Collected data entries

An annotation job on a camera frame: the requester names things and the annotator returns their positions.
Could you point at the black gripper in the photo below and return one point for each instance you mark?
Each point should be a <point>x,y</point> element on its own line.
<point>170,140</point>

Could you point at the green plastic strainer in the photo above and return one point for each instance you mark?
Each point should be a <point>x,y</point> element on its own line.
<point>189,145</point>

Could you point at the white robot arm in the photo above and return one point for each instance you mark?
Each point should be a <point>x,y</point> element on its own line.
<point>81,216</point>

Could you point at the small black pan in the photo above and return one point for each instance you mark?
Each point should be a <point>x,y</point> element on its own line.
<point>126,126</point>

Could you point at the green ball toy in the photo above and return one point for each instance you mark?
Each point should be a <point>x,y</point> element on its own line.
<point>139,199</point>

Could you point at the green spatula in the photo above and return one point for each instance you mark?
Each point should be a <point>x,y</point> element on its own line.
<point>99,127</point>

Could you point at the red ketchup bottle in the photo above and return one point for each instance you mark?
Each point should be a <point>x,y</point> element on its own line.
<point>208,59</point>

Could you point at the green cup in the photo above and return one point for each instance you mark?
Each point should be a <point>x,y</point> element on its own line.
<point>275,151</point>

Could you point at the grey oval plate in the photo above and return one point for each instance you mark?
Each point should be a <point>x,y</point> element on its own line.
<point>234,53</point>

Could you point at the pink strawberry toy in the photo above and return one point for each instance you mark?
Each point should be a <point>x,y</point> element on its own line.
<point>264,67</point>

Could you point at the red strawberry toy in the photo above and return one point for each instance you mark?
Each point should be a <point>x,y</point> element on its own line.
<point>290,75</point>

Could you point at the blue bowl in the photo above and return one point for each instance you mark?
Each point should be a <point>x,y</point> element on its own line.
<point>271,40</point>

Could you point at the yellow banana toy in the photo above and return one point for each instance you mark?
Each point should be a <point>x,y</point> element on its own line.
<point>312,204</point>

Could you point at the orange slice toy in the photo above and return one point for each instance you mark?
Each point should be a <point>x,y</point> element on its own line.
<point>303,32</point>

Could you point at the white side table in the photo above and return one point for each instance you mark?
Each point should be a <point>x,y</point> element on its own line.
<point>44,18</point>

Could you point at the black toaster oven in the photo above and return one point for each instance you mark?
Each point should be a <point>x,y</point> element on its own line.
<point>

WORK REQUEST: Begin at the line above that has "<point>99,127</point>" and stop after the line that has "<point>234,53</point>", copying each line exactly and adding nothing else.

TASK RESULT:
<point>99,127</point>

Could you point at the red ketchup bottle in the photo above and return one point for each instance you mark?
Each point should be a <point>x,y</point> element on its own line.
<point>208,59</point>

Could you point at the green cup in the photo above and return one point for each instance you mark?
Each point should be a <point>x,y</point> element on its own line.
<point>275,151</point>

Could you point at the grey oval plate in the photo above and return one point for each instance you mark?
Each point should be a <point>x,y</point> element on its own line.
<point>234,53</point>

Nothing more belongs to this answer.